* ASSIGNED TASK:
The first line of the data below and every line after it, through the one with "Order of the", must be transcribed without change.

============================================================

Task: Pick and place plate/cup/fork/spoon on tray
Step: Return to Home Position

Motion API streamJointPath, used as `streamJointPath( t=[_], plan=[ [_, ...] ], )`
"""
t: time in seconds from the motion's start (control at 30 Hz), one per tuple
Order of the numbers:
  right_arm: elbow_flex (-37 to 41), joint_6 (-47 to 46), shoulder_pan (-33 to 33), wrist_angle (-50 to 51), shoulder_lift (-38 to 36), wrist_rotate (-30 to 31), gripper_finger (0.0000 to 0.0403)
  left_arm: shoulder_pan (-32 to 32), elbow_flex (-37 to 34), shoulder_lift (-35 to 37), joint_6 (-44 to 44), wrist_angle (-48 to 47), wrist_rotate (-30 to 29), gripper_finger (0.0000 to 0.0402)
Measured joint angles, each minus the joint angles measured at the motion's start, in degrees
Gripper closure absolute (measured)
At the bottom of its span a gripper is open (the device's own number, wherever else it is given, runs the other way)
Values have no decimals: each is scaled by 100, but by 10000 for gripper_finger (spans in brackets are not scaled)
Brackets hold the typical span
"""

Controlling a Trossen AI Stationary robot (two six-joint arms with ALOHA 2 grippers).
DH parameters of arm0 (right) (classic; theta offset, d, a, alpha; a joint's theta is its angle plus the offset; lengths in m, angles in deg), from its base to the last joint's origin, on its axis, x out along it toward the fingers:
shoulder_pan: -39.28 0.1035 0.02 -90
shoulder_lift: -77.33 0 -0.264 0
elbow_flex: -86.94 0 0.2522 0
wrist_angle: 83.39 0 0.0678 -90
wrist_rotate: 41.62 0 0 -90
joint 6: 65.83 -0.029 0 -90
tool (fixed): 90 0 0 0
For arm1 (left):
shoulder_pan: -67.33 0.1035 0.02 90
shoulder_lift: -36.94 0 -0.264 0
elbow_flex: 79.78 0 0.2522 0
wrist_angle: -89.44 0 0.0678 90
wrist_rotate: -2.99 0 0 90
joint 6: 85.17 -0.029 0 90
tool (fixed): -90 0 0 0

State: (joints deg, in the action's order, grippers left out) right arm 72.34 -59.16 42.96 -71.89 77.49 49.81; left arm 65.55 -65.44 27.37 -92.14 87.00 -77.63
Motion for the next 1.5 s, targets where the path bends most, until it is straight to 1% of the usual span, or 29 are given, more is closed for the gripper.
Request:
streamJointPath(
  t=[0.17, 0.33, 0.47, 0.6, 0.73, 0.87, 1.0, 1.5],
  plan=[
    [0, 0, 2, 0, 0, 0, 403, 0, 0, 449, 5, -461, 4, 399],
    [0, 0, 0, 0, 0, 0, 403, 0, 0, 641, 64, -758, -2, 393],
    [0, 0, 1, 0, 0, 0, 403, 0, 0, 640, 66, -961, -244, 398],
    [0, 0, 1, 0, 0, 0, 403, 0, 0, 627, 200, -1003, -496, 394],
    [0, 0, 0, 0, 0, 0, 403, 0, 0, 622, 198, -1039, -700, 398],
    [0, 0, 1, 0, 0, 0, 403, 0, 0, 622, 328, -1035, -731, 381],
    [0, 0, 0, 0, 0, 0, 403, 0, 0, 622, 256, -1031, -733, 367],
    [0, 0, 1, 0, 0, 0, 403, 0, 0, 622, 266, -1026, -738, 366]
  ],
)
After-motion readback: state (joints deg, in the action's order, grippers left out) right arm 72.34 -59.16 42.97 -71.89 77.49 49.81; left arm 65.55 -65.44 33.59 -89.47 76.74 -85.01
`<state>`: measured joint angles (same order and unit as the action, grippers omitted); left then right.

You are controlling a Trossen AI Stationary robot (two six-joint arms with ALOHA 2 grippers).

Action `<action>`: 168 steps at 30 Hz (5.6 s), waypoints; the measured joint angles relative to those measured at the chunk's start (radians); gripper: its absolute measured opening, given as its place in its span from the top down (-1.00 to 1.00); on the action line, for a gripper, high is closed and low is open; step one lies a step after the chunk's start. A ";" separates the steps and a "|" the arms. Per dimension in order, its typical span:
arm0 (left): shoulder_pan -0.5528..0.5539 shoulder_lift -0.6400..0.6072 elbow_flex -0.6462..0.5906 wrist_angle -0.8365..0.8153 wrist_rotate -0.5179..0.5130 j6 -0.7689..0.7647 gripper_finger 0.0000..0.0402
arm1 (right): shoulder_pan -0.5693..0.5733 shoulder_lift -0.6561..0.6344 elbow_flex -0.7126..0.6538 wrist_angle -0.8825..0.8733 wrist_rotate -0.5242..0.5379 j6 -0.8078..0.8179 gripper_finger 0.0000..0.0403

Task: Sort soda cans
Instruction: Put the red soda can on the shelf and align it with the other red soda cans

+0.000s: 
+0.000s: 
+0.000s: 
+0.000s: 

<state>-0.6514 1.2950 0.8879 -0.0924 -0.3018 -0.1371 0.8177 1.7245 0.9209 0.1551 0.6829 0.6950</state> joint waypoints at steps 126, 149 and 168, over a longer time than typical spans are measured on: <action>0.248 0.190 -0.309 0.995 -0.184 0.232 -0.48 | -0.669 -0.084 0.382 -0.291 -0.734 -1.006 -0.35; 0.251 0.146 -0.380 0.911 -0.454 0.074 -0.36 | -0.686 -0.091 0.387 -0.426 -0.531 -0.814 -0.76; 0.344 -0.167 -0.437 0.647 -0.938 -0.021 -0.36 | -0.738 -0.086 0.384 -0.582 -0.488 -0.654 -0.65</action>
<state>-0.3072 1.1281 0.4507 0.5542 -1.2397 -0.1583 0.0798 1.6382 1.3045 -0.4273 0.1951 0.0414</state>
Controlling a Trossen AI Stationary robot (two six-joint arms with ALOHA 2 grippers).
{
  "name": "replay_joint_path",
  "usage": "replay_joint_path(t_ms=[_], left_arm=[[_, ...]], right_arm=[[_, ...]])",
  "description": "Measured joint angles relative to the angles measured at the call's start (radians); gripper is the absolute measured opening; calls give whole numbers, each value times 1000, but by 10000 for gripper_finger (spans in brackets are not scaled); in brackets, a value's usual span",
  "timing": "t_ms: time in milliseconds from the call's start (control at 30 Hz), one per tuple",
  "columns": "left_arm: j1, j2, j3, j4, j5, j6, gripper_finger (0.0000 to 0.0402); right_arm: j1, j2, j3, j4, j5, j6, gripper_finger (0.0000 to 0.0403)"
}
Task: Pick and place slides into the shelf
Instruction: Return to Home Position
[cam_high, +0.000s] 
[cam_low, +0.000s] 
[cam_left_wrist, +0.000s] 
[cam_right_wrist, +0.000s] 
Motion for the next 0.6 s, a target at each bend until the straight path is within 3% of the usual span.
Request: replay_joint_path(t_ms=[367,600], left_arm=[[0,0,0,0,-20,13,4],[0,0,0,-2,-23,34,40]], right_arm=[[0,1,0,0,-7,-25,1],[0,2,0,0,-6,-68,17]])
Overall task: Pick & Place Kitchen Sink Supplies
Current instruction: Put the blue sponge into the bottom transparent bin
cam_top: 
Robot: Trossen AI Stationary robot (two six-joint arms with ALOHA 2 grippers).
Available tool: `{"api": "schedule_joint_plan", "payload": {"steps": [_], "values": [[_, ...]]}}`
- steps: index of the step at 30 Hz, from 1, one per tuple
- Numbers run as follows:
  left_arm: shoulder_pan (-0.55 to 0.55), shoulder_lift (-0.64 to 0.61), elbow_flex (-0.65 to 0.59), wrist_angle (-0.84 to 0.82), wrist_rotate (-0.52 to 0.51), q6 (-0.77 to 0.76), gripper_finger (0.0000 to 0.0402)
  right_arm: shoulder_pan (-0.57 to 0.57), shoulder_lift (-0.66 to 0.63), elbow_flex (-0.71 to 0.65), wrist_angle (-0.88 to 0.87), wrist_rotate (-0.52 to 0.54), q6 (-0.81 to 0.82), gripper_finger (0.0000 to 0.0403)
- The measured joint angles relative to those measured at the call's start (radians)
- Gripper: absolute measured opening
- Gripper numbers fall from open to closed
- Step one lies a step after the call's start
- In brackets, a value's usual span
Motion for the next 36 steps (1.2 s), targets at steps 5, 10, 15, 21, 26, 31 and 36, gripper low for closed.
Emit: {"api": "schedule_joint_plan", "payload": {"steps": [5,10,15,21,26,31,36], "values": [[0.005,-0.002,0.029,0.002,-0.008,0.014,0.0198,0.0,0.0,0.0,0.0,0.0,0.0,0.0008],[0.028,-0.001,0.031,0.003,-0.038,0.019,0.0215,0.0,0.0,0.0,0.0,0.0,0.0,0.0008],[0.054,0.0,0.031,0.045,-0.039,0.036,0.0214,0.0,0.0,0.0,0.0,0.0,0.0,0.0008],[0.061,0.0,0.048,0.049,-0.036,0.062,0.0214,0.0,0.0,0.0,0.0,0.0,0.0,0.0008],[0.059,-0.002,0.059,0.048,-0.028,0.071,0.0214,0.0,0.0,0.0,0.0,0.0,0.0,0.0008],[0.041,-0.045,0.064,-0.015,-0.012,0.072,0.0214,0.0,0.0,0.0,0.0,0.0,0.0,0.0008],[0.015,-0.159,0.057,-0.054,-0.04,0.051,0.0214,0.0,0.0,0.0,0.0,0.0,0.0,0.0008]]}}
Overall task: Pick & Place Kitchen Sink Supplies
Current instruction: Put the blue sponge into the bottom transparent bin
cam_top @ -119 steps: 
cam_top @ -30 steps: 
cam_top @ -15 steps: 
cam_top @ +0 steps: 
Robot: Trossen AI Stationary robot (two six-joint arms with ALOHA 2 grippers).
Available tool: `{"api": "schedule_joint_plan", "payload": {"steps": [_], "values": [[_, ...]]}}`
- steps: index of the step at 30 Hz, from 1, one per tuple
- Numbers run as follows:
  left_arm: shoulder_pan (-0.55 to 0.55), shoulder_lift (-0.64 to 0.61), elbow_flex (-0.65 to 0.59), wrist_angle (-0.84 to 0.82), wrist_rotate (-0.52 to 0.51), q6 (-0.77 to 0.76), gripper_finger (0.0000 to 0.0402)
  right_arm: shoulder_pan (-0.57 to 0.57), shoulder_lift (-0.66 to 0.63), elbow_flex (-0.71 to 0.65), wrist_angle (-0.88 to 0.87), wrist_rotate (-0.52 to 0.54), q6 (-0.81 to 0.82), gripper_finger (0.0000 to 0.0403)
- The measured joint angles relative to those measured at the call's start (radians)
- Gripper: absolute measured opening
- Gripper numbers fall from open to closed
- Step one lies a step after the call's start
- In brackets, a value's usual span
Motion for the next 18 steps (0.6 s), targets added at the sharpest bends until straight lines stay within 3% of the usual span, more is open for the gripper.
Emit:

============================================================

* TASK ANSWER:
Task: Pick and place plate/cup/fork/spoon on tray
Step: Return to Home Position

Motion API streamJointPath, used as `streamJointPath( t=[_], plan=[ [_, ...] ], )`
"""
t: time in seconds from the motion's start (control at 30 Hz), one per tuple
Order of the numbers:

Nothing further is needed to complete the exercise.